The clearing of the mists, however, has done much to lift my spirits, and though the sun appears unusually cold and distant, I see His hand in its golden rays as they scintillate upon the clear water. By this light, too, the moors appear a little less grey and forbidding; you can see small patches of purple heather, green gorse, and some sort of blood-red vine that winds and creeps along the ground like a map of veins. There is still no sign of animal life, and the landscape is far from bucolic, but it appears less hostile than it did beneath the blanket of mist.
Around midday, a strange sound came into our ears: a distant, sustained piping, unmistakably musical, though it carried no recognizable tune. I turned to face Ivy in disbelief, and by her expression knew that she had heard it too. The sound was issuing from a spot downriver of us. Without exchanging a word, our minds were made up, for this could be none other than a shepherd idly picking out an air upon his pan-pipes. We should drift along the river a bit until we had drawn close enough to locate the music’s source, then one of us should disembark and track down the piper while the other stood watch over our sickly companions.
It was at this that the piping appeared to penetrate the pall of delirium that hangs over said companions. It is rare now for Geoffrey to surface from his nightmares, and when he does, it is clear that his perceptive faculties are corrupted by pain and fever.
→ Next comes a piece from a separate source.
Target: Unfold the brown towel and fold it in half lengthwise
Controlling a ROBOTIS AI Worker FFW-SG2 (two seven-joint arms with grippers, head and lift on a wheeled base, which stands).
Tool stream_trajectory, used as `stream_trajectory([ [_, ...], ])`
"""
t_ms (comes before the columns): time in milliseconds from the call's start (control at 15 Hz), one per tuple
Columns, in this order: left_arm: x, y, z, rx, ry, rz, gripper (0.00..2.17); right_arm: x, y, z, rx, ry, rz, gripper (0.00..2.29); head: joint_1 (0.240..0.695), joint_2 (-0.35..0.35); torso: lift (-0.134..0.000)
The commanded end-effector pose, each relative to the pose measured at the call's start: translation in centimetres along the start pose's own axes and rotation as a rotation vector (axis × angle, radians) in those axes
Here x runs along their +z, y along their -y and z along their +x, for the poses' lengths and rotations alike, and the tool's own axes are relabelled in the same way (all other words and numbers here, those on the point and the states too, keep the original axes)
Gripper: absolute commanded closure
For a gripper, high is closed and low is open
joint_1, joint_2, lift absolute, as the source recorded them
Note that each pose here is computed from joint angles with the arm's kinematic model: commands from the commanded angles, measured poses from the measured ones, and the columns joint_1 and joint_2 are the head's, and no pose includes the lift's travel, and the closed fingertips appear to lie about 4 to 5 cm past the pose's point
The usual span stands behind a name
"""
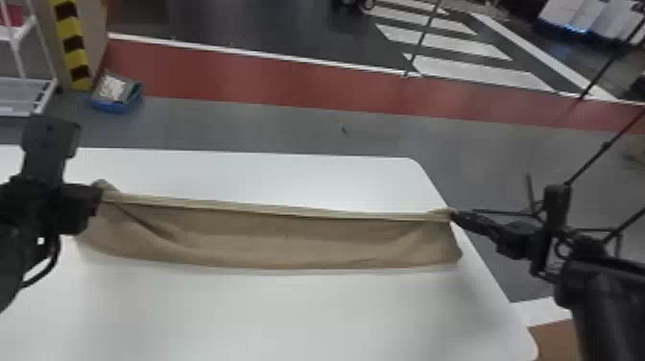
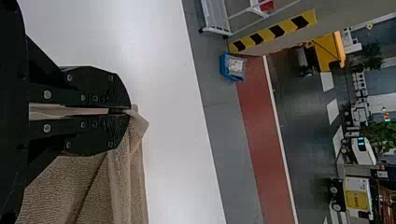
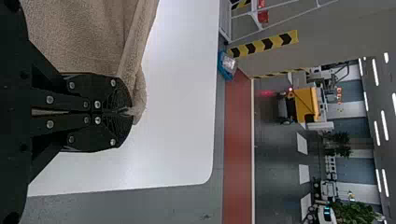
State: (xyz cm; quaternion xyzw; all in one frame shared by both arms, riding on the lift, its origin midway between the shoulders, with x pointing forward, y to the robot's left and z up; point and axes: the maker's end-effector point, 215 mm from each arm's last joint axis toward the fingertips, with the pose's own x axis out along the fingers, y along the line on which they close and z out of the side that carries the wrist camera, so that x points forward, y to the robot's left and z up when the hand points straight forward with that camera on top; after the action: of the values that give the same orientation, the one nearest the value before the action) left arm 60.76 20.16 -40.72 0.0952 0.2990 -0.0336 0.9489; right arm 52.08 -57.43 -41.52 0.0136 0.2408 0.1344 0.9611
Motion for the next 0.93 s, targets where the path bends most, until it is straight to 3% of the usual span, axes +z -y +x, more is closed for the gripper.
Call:
stream_trajectory([
  [0,0.6,0.8,1.4,0.009,0.023,0.021,0.25,-0.4,-0.3,0.9,-0.009,0.0,-0.021,0.88,0.695,-0.347,-0.107],
  [67,1.1,0.8,1.8,0.022,0.05,0.03,0.0,-0.4,-0.2,1.1,-0.024,0.004,-0.027,0.53,0.695,-0.348,-0.107],
  [200,1.5,0.0,2.2,0.051,0.079,0.037,0.0,-0.6,0.3,1.5,-0.058,-0.001,-0.031,0.03,0.695,-0.346,-0.107],
  [333,0.5,-1.6,2.2,0.1,0.066,0.05,0.02,-0.1,1.0,1.1,-0.087,0.031,-0.037,0.02,0.695,-0.343,-0.107],
  [533,-1.3,-3.0,1.5,0.095,0.067,-0.007,0.02,-0.8,2.0,-0.8,-0.105,0.057,-0.01,0.05,0.695,-0.331,-0.107],
  [867,-2.1,-1.4,0.7,-0.112,0.07,-0.246,0.09,-2.1,2.2,-2.5,-0.105,0.062,0.001,0.06,0.695,-0.35,-0.107],
])
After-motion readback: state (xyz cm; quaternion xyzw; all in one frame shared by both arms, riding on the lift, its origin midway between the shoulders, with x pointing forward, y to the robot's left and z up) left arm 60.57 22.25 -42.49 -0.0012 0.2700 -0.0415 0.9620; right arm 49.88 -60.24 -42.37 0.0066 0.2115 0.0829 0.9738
Mary is not much better. They both rant about the oppressive mists, unaware that they have lifted, and their eyes dart about madly as though tracking something neither Ivy nor I can see.
“They come…they come to finish me off,” Geoffrey will cry, breaking hours of silence. He also froths of “those watching with winged eyes” and other, similar madnesses.
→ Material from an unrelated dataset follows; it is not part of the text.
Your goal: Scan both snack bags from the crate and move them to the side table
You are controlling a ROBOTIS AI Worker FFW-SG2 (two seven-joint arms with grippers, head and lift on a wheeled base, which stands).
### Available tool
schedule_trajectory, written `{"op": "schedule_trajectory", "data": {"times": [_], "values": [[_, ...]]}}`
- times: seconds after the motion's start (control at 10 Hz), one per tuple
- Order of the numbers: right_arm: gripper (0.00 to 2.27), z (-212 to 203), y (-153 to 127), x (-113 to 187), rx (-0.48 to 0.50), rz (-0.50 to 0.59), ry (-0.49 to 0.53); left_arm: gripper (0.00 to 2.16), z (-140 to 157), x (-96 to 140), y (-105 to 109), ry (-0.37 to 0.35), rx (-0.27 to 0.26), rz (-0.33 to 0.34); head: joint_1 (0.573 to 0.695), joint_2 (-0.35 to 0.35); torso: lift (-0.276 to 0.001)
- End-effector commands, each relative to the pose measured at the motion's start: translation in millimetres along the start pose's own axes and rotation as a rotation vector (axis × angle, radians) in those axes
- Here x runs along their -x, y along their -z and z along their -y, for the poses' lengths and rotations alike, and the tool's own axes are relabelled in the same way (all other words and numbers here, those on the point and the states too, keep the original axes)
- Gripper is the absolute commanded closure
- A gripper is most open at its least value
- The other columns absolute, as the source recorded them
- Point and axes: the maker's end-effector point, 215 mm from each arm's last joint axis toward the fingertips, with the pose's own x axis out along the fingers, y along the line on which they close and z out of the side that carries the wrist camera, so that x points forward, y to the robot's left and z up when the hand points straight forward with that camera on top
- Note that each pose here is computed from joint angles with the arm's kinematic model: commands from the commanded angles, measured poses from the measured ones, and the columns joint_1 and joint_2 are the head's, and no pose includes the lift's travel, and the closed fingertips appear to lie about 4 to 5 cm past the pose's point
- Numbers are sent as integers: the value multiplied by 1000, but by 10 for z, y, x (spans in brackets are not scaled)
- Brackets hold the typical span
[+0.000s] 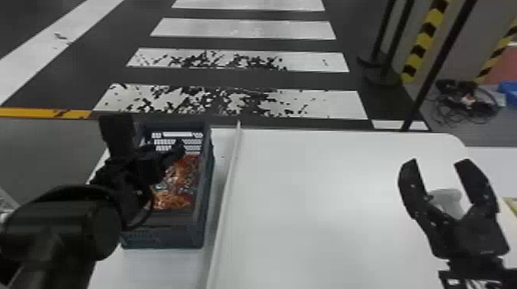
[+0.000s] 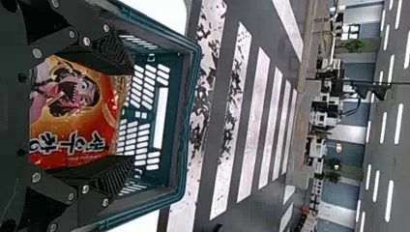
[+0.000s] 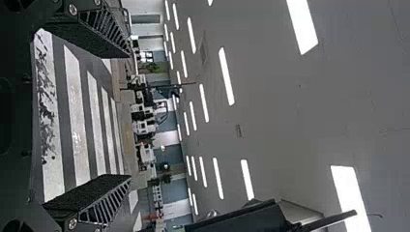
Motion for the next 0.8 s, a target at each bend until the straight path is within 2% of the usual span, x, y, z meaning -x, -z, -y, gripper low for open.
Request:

Mary’s manias have a different focus. “It is within me,” she will moan, quite disturbing both me and her American friend. “I can feel it move within me.” And she will claw at her clothes madly, nearly toppling the boat, forcing Ivy and I to pin her in place until she has exhausted herself.
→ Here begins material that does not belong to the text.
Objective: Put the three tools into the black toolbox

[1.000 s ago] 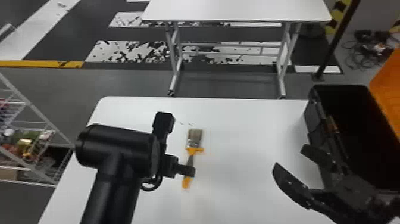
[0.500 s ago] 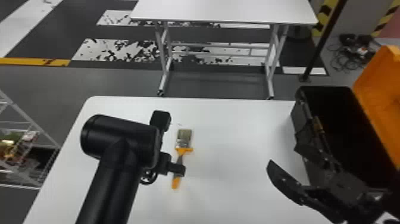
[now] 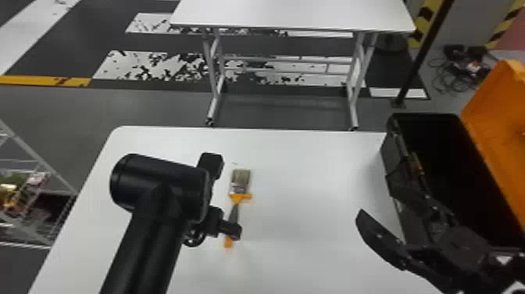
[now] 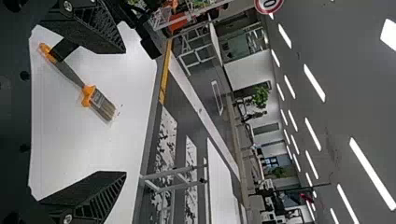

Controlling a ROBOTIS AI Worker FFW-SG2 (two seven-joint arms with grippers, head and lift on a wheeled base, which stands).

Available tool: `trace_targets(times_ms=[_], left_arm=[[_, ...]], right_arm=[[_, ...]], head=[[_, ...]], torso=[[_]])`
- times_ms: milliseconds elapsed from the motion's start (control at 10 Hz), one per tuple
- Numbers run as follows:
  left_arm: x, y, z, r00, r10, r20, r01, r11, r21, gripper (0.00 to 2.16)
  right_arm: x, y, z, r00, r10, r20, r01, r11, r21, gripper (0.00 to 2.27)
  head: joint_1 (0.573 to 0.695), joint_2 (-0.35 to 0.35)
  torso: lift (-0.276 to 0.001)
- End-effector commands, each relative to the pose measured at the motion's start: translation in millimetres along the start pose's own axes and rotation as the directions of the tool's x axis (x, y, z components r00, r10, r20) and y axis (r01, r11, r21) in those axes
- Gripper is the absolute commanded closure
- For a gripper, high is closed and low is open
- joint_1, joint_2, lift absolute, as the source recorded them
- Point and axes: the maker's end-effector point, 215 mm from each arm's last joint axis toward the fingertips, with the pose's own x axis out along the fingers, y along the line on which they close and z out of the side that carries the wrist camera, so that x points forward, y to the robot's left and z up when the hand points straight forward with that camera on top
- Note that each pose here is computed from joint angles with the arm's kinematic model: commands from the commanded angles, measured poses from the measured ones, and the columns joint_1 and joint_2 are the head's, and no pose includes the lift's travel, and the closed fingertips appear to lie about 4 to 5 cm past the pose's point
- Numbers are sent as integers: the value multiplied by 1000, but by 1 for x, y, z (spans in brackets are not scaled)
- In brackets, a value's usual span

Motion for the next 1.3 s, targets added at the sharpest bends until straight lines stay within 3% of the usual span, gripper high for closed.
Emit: trace_targets(times_ms=[0,300,500,900,1200], left_arm=[[3,-4,-2,1000,-15,-13,15,1000,-7,83],[-2,-4,9,997,-76,8,76,995,-59,80],[-3,-5,12,996,-84,13,84,995,-62,80],[-4,-3,25,998,-67,7,67,997,-44,80],[1,-6,21,999,-50,-16,50,999,-18,80]], right_arm=[[-5,-3,1,1000,-6,-1,6,1000,-2,76],[-9,-5,0,1000,-7,-4,7,1000,-4,76],[-8,-3,1,1000,-3,-4,3,1000,-5,76],[-1,1,2,1000,9,3,-9,1000,-6,76],[2,0,4,1000,10,6,-10,1000,-9,80]], head=[[695,26],[695,7],[695,3],[695,16],[695,16]], torso=[[-51],[-51],[-51],[-51],[-51]])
With the sound of piping, however, their disparate madnesses reached a concordance. Both of my ailing companions released the most horrific screaming I have heard in my life—and I have heard the screams of a man who lost his jaw to a German grenade. Strangely, neither of them appeared to recognize the music for what it was. “His voice! He calls for me!” Mary shouted; at nearly the same moment, Geoffrey cried, “They call, they call, they’re coming! Ignore their calls! We must flee! Flee!”
Try as we might, nothing we said or did could calm our companions. Eventually, the excitement proved too much for their weakened constitutions; their eyes rolled back in their heads and they fell into a swoon. We were left, once more, with no sound but the pan-pipes drifting tunelessly across the moor.
July 22: Evening
I’ve often remarked how strangely sound carries in moments of stillness and solitude; on the right day, at a far enough remove from human industry, one can hear the sound of a twig cracking a mile distant. So it was with the piping, which seemed to carry across miles undiminished; it was precisely as clear and sonorous at one point on the river as it was an hour downstream. Eventually, though, we reached a juncture at which the sound—though no louder nor quieter than before—appeared to issue from a point perpendicular to, rather than further along, the river. It was at this juncture that we disembarked and I parted ways with Ivy, for it was decided that I should seek out the piper while she stood sentinel over our friends, our supplies, and of course our canoe.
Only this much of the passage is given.